Третий сейм (1825).
Выборы в третий сейм были произведены еще в 1822 году. Александр не решался его созвать. 3 февраля 1825 года в Царском Селе он издал указ, уничтожавший публичность заседаний, за исключением первого (в день открытия сейма) и последнего (в день закрытия). Выборы братьев Немоевских были кассированы, — они были избраны вторично; тогда у Калишского воеводства было отнято право избирать депутатов. После этих новых нарушений конституции 13 мая Александр лично открыл сейм. Винцент Немоевский, приехавший, чтобы занять свое место, был арестован у варшавской заставы. В тронной речи Александр заявил, что, откладывая открытие сейма, он хотел дать время установиться мнениям и улечься страстям. Февральский указ имел целью подавить «зародыш смут». Сейм принял все проекты правительства почти без прений.В речи при закрытии сейма (13 июня) «король» мог сказать: «Я поспешил принять все поправки, вами внесенные… Вы приняли все законопроекты, предложенные мной на ваше обсуждение». Император громогласно радовался «обоюдному согласию». В действительности же конституция была мертва. Работы сейма перестали интересовать не только поляков, но даже и его собственных членов. Вся общественная жизнь, все народные надежды отлетели от парламента и нашли себе приют в тайных обществах.
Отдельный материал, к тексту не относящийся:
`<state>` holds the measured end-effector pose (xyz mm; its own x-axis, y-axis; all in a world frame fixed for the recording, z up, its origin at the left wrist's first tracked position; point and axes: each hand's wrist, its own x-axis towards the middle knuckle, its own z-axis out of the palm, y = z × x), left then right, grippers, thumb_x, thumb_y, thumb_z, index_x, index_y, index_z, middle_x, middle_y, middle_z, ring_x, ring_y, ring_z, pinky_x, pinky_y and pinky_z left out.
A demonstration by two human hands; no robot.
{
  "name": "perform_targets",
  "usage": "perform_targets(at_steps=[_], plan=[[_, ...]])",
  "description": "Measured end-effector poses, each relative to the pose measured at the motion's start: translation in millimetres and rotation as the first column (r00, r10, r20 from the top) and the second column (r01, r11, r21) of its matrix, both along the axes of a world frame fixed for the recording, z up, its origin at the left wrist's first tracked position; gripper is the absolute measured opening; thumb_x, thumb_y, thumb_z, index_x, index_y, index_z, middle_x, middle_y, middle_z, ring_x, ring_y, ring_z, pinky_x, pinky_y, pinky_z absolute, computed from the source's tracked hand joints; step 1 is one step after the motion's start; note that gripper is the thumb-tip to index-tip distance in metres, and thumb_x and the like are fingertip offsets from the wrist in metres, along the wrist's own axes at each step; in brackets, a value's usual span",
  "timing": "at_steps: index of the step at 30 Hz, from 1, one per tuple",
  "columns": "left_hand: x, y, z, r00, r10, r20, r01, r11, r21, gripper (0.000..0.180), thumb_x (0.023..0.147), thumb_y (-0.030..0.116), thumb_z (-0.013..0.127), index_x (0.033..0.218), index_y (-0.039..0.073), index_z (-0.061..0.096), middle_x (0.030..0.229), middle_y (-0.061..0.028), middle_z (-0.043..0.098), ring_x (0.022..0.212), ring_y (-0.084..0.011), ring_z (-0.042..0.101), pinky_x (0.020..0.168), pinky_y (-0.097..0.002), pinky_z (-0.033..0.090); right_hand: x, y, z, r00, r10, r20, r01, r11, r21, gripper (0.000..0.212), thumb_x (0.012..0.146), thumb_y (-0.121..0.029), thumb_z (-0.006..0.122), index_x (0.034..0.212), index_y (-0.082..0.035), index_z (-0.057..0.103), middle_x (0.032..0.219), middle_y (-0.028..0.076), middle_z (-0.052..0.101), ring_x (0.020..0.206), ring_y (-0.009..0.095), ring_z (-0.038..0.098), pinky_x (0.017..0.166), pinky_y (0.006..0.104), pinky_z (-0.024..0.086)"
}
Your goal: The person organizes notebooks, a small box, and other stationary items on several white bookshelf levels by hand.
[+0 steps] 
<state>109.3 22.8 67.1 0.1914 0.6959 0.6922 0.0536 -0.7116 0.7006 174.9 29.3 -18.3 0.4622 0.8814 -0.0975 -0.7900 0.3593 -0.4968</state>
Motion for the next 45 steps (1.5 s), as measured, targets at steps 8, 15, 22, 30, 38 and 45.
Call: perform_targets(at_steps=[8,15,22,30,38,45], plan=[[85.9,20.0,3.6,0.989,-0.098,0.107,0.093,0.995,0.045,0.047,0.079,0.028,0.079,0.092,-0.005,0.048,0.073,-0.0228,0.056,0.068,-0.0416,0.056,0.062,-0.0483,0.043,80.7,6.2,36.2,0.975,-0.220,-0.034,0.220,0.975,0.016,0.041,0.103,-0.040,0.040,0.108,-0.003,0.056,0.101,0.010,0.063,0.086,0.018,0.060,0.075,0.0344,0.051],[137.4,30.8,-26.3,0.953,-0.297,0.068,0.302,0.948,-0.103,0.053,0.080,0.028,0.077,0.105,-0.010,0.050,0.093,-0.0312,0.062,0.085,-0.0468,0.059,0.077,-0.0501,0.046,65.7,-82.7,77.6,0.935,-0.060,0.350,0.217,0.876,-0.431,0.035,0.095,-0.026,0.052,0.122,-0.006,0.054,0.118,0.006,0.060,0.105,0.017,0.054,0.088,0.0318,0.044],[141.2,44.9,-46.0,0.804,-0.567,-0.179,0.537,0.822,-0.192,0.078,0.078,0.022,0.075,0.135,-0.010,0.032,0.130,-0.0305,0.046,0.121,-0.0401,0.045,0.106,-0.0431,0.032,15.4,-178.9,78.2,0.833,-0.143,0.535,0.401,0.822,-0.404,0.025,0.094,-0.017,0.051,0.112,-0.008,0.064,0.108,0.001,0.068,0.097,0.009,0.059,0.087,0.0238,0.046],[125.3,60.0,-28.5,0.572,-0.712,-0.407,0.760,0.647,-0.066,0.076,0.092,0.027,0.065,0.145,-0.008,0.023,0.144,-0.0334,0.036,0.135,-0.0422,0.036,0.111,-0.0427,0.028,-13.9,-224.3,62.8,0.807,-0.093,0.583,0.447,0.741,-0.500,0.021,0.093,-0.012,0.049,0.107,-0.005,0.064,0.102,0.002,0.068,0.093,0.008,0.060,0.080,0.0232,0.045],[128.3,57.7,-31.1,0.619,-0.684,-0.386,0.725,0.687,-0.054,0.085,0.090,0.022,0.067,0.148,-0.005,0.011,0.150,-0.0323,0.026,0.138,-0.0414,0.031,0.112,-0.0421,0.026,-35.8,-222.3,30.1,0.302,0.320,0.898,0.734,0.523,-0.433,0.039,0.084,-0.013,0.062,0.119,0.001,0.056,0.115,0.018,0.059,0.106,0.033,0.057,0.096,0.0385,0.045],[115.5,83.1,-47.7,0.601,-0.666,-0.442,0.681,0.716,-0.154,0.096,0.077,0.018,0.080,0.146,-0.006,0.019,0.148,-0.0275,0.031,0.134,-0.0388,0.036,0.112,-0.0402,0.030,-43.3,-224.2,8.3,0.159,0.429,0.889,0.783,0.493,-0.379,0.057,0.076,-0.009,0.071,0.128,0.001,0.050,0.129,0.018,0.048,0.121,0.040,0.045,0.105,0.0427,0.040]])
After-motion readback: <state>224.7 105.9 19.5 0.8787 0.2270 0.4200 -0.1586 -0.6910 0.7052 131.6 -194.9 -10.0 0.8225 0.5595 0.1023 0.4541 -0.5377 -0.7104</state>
Император Николай, царь польский.
Смерть Александра повергла Польшу в такое же глубокое волнение, как и Россию. Однако мы видели, что поляки не принимали участия в восстании, которым в России было отмечено начало царствования Николая. Поэтому следственная комиссия, учрежденная в Варшаве по образцу петербургской (составленная, впрочем, почти исключительно из поляков), находившаяся под влиянием великого князя Константина и княгини Лович с их польскими симпатиями, вместо тысячи обвиняемых, как то было в Петербурге, арестовала всего-навсего восемь человек[107]. Дело о них тянулось еще в 1829 году.25 декабря (н. ст.) 1825 года, т. е. как раз накануне столкновения па Сенатской площади, Николай издал манифест к своим польским подданным. В нем есть следующая фраза: «Учреждения, данные вам блаженной памяти императором и королем Александром I, останутся без изменений. Я обещаю и клянусь перед богом соблюдать конституционную хартию».
В 1826 году умер старый Зайончек, и великий князь Константин объединил в своих руках обе должности — и наместника и главнокомандующего. Сверх того, новый «король» поручил ему начальствование над русскими военными силами в «восьми воеводствах». Первая из этих мер могла заставить поляков опасаться еще более сурового режима; вторая была способна заставить их поверить в присоединение «восьми воеводств».
В 1828 году русская армия выступила в поход против турок, с целью добиться освобождения Греции. Задавали вопрос: неужели польская армия не разделит с ней опасностей и успехов в борьбе против оттоманов — наследственного врага обеих великих славянских наций? Ничто не могло лучше способствовать рассеянию недоразумений между русскими и поляками, ничто не могло примирить их лучше, чем общая слава. Польская армия страстно желала принять участие в этой войне. По видимому, этому воспротивился великий князь. Полный казарменной мелочности, но, в сущности, совсем не воин, он не любил войны: «Она портит войска», — говаривал он[108]
. Мог ли царь, бывший почти двадцатью годами моложе брата и обязанный своей императорской короной его отречению от престола, навязывать ему свою волю? Выть может также убежденный в верности своей польской армии царь оставил ее для защиты западной границы на случай нападения австрийцев? Как бы то ни было, недовольство, охватившее польскую армию вследствие вынужденного бездействия, сыграло большую роль в дальнейших событиях.Подобно Александру и Константину Николай любил поляков[109]
, но, как и его братья, любил на свой лад. Он намерен был уважать конституцию и, несмотря на свои инстинкты самодержца, был склонен добросовестно выполнять ремесло конституционного монарха; он решил приехать в Варшаву короноваться польским королем. По приказу царя Константин должен был спешить с окончанием процесса, возбужденного против участников тайных обществ; все обвиняемые были оправданы, за исключением одного, приговоренного к легкому наказанию за недонесение о русском заговоре. Несколько сотен политических заключенных были выпущены на свободу. Новый «король» мог совершить свой въезд в столицу (1829). Однако Константин пожелал отложить этот въезд: он смутно предчувствовал опасность, которая угрожала во взволнованной Польше ему и брату. Полиция не могла сообщить ничего достоверного; она не имела понятия об изменениях, происшедших в недрах тайных обществ, ибо почти не знала об их существовании.